Yellow battery warning light
Some vehicles may also be equipped with a yellow battery warning light. This is less serious and if the yellow battery warning light comes on, it means the battery has a low charge. This is often due to the vehicle being driven for mainly short trips only. Longer drives allow sufficient time for the alternator to charge the battery. If long drives really isn’t your thing, then consider leaving your battery on charge overnight. If either of those so not resolve the yellow battery warning light problem, then it could be a fault.
Common reasons why the car battery warning light is on include:
Your car battery is very busy powering the electrical systems in your vehicle. It’s constantly discharging and recharging and has many associated factors that influence the lifespan of your battery. On average, your car battery will last for about 4 to 5 years before it requires replacing.
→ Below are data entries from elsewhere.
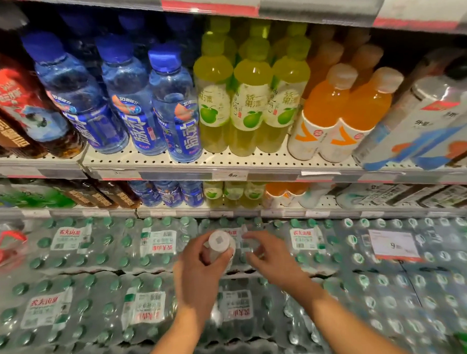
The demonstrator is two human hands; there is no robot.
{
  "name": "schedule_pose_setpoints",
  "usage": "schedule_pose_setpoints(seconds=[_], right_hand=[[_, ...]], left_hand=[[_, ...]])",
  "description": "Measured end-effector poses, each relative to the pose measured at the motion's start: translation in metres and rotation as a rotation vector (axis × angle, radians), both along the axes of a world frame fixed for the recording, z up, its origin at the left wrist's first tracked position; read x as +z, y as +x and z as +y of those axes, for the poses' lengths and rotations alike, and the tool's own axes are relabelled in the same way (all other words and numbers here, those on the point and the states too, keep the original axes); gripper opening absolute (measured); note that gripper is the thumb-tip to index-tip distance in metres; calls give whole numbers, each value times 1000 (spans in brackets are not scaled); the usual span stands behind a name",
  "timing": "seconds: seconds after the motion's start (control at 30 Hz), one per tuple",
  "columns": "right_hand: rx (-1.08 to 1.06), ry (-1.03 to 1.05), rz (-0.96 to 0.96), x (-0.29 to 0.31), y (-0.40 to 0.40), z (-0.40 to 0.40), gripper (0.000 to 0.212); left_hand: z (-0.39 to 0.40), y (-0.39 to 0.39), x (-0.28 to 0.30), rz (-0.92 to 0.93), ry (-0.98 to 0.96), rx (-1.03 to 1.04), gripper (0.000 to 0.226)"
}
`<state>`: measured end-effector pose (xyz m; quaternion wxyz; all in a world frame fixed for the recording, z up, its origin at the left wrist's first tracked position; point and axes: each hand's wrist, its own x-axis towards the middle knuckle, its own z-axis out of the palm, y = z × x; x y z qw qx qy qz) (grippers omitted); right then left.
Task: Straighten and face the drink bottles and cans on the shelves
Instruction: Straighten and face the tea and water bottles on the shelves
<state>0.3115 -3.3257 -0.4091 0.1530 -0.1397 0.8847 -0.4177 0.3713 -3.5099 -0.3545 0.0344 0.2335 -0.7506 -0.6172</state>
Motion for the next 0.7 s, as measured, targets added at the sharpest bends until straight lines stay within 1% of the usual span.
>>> schedule_pose_setpoints(seconds=[0.07,0.13,0.2,0.3,0.37,0.4,0.47,0.5,0.53,0.57,0.6,0.63,0.7], right_hand=[[-4,-7,-77,1,17,12,56],[-87,-71,-87,7,25,22,68],[-146,-79,-12,12,24,33,66],[-219,65,63,19,15,56,58],[-242,118,94,17,7,77,58],[-258,110,106,16,3,89,58],[-361,32,121,11,-6,115,57],[-438,-25,130,7,-12,128,56],[-527,-59,131,3,-20,140,55],[-619,-87,123,-1,-28,152,56],[-711,-98,106,-3,-37,162,57],[-787,-114,99,-8,-46,171,58],[-881,-112,116,-16,-65,186,59]], left_hand=[[18,-4,2,-12,-24,-54,38],[43,-9,8,-15,-41,-114,37],[71,-14,13,-4,-67,-162,38],[104,-21,20,17,-131,-232,39],[114,-26,27,35,-182,-335,40],[115,-29,33,51,-227,-382,46],[112,-39,46,123,-259,-427,66],[108,-46,49,157,-329,-435,74],[101,-55,53,159,-500,-435,77],[94,-64,56,115,-710,-425,80],[86,-73,55,74,-861,-414,83],[78,-82,55,46,-948,-415,86],[65,-94,51,20,-1046,-434,91]])
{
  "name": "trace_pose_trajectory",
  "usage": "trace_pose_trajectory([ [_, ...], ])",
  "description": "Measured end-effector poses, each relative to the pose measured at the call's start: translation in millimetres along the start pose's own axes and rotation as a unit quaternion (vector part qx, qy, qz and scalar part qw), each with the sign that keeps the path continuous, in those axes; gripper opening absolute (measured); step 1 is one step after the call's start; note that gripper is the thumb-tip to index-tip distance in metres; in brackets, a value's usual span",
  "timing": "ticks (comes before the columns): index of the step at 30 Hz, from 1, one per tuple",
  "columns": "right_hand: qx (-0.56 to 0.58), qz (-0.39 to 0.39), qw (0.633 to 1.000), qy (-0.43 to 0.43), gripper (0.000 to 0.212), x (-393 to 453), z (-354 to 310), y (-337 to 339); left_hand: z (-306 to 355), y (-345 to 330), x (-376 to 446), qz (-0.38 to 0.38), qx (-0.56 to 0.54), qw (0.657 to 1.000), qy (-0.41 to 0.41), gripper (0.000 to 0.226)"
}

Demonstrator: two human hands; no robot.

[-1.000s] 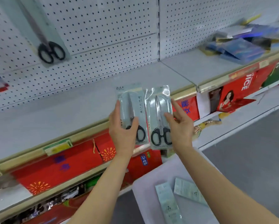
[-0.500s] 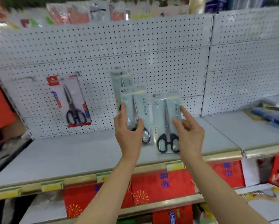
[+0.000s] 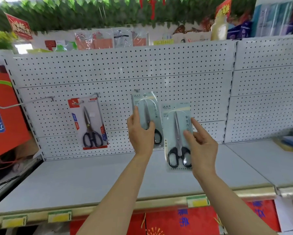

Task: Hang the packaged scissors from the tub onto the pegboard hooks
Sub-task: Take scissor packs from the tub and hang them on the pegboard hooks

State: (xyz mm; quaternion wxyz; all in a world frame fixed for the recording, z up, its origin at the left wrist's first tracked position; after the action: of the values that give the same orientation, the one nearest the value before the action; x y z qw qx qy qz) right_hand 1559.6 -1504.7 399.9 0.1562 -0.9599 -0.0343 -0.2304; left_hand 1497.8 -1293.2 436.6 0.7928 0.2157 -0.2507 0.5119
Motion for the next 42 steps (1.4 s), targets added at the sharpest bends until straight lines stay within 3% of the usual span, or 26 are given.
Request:
trace_pose_trajectory([
  [11,0.001,-0.012,1.000,0.007,0.043,11,5,-19,-16,-8,5,0.011,0.021,1.000,-0.014,0.075],
  [24,0.010,-0.039,0.999,-0.003,0.044,19,16,-48,-51,-14,19,-0.033,0.074,0.997,-0.004,0.074],
  [29,0.029,-0.061,0.998,-0.013,0.043,27,19,-78,-43,13,36,0.014,0.000,1.000,-0.027,0.052],
  [32,0.041,-0.068,0.997,-0.015,0.043,32,24,-99,-8,19,58,-0.035,-0.026,0.995,-0.092,0.058],
  [36,0.054,-0.062,0.996,-0.019,0.043,38,38,-118,16,6,75,-0.117,0.099,0.975,-0.160,0.065],
  [42,0.067,-0.044,0.996,-0.033,0.042,40,57,-127,6,-5,84,-0.135,0.171,0.961,-0.170,0.070],
])
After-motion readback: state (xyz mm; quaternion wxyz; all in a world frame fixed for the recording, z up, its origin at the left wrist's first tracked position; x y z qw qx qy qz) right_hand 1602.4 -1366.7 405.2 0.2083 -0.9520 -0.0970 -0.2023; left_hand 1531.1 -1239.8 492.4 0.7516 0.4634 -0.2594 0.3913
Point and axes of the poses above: each hand's wrist, its own x-axis towards the middle knuckle, its own y-axis out of the back of the hand, z = x × y, the point moved 8 cm from there along x, towards the middle knuckle, and after that the axes turned 2 degrees about -x, right-handed, at the moved point
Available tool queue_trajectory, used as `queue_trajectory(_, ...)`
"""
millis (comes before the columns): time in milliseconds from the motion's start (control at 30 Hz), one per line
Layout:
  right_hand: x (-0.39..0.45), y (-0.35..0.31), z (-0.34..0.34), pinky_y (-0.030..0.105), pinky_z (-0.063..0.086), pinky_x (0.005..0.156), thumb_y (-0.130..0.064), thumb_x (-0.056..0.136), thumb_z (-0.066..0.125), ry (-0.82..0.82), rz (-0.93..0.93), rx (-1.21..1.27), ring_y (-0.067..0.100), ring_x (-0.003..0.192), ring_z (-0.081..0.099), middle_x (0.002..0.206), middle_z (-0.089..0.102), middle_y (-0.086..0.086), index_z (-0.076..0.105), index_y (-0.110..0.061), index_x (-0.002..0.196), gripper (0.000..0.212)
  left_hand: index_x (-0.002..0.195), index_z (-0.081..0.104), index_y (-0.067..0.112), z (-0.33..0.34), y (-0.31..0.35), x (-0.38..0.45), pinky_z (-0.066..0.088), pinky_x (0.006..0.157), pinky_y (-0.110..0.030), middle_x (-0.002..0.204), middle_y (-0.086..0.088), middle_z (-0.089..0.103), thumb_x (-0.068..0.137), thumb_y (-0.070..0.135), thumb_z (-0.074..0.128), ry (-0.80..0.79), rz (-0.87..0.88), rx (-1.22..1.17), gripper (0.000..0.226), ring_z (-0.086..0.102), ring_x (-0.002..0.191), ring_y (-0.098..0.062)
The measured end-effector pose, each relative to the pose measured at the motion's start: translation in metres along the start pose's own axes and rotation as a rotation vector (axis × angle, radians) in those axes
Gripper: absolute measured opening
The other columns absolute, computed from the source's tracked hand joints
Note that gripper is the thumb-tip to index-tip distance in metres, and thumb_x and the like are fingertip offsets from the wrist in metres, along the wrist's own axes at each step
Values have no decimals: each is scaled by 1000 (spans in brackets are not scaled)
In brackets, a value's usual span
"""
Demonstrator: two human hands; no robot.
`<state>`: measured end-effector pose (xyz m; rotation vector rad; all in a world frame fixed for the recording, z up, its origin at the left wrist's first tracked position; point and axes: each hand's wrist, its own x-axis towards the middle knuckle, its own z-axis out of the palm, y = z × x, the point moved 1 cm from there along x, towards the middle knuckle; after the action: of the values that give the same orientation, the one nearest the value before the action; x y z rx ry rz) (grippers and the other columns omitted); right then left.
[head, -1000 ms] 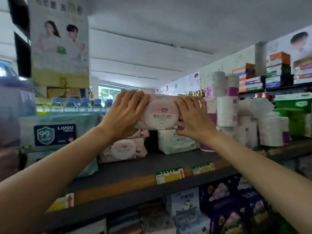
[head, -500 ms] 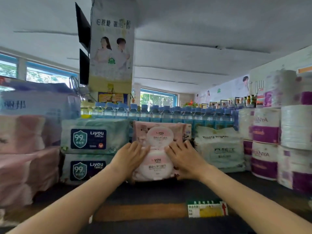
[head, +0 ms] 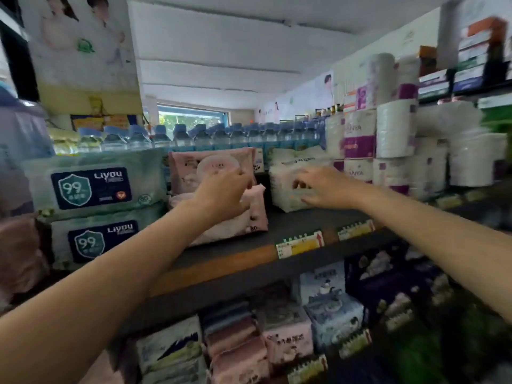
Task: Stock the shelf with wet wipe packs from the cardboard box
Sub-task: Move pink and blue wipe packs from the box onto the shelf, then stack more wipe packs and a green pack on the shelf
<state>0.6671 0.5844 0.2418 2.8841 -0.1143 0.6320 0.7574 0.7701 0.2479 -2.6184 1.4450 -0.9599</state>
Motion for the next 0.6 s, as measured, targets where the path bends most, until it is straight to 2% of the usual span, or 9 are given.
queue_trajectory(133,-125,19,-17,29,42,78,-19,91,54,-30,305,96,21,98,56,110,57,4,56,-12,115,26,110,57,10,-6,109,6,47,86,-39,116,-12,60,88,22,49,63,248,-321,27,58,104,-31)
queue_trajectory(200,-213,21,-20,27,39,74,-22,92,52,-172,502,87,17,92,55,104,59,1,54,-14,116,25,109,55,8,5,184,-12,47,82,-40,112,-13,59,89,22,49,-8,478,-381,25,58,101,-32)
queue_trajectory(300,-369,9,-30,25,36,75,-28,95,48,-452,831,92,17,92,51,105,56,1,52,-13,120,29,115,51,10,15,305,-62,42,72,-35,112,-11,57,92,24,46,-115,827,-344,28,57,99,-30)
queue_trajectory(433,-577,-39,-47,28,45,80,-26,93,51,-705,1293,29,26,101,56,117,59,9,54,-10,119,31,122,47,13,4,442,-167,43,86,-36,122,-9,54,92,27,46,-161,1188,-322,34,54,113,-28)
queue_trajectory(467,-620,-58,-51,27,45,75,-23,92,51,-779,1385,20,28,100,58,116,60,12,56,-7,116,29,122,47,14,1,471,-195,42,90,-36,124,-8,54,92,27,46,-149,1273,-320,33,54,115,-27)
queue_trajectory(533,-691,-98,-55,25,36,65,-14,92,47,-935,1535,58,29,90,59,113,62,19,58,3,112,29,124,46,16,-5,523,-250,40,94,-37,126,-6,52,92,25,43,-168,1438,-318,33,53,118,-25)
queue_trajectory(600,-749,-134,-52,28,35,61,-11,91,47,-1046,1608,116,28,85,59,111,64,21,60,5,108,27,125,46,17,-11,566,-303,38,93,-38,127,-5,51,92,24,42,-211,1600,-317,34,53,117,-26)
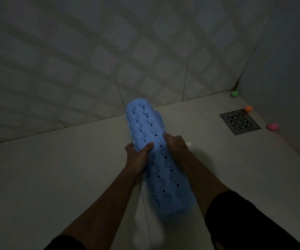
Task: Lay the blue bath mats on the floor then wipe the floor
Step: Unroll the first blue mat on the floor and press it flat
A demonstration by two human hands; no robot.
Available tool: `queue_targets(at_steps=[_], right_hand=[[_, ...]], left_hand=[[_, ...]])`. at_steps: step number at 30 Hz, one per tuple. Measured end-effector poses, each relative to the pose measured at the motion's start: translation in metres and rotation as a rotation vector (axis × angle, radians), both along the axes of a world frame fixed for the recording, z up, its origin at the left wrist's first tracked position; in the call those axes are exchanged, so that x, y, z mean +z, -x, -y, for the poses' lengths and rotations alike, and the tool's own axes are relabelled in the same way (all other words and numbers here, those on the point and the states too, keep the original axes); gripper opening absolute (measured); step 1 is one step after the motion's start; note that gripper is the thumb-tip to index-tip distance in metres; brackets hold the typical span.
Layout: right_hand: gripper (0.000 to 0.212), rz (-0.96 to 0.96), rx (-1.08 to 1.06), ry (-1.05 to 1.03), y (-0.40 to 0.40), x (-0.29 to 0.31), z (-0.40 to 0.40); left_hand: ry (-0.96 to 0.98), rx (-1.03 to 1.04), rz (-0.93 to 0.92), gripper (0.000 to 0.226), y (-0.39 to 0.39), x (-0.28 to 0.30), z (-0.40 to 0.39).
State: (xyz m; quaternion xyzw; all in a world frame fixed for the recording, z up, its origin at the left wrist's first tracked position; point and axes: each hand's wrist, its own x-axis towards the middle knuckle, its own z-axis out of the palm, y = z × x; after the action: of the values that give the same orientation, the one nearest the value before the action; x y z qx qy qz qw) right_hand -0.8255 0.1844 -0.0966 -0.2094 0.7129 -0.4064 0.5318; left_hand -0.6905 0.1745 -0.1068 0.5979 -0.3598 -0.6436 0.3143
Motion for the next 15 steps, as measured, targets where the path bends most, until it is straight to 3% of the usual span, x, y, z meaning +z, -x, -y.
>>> queue_targets(at_steps=[4,6,9,15], right_hand=[[0.054,-0.170,0.056,0.020,-0.001,-0.019,-0.002],[0.043,-0.217,0.083,0.043,-0.006,-0.025,-0.006],[0.054,-0.328,0.163,0.035,-0.015,-0.032,-0.009],[0.068,-0.731,0.358,-0.095,-0.038,-0.029,-0.016]], left_hand=[[0.005,-0.047,0.023,0.092,-0.001,-0.010,0.005],[0.047,-0.087,0.082,0.077,-0.006,-0.015,0.008],[0.111,-0.093,0.120,0.052,-0.014,-0.020,0.008],[0.182,-0.088,0.340,0.060,-0.033,-0.026,0.003]])
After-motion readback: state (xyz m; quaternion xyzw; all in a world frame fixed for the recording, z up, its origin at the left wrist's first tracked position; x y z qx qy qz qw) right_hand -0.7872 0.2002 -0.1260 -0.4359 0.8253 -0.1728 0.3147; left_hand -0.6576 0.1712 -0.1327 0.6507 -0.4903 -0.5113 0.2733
The alternator also called the generator produces electricity to power vehicle electrical components and to charge the battery when the engine is running. As with the battery, there are factors that determine how long an alternator will last. It’s an integral part of a vehicle’s charging system and if your alternator is older than 7 years or your vehicle has exceeded 100,000 miles, it could be the problem if your battery warning light is on.
Serpentine belt / alternator belt
The serpentine belt is a reinforced rubber belt that connects / runs various vehicle components in the engine compartment such as the alternator, air conditioning unit, water pump, power steering pump and the cooling fan (if it’s not electric). If the belt becomes excessively worn or breaks, all of those components including the alternator which charges the battery will cease to operate. Older serpentine belts last for around 50,000 miles whilst newer improved compound serpentine belts last for around 100,000 miles.
Over time, the battery terminals may produce corrosion. The build up is easy to see and this corrosion can eventually restrict contact between the battery and the terminals. The terminals require removing and cleaning up with a wire brush.
Blown fuse / electrical fault
Check for any blown fuses that relate to the electrical system. Though you will need to find the cause of the blown fuse else the fault is likely to occur again. A qualified mechanic is able to check all these components listed above using specialist equipment.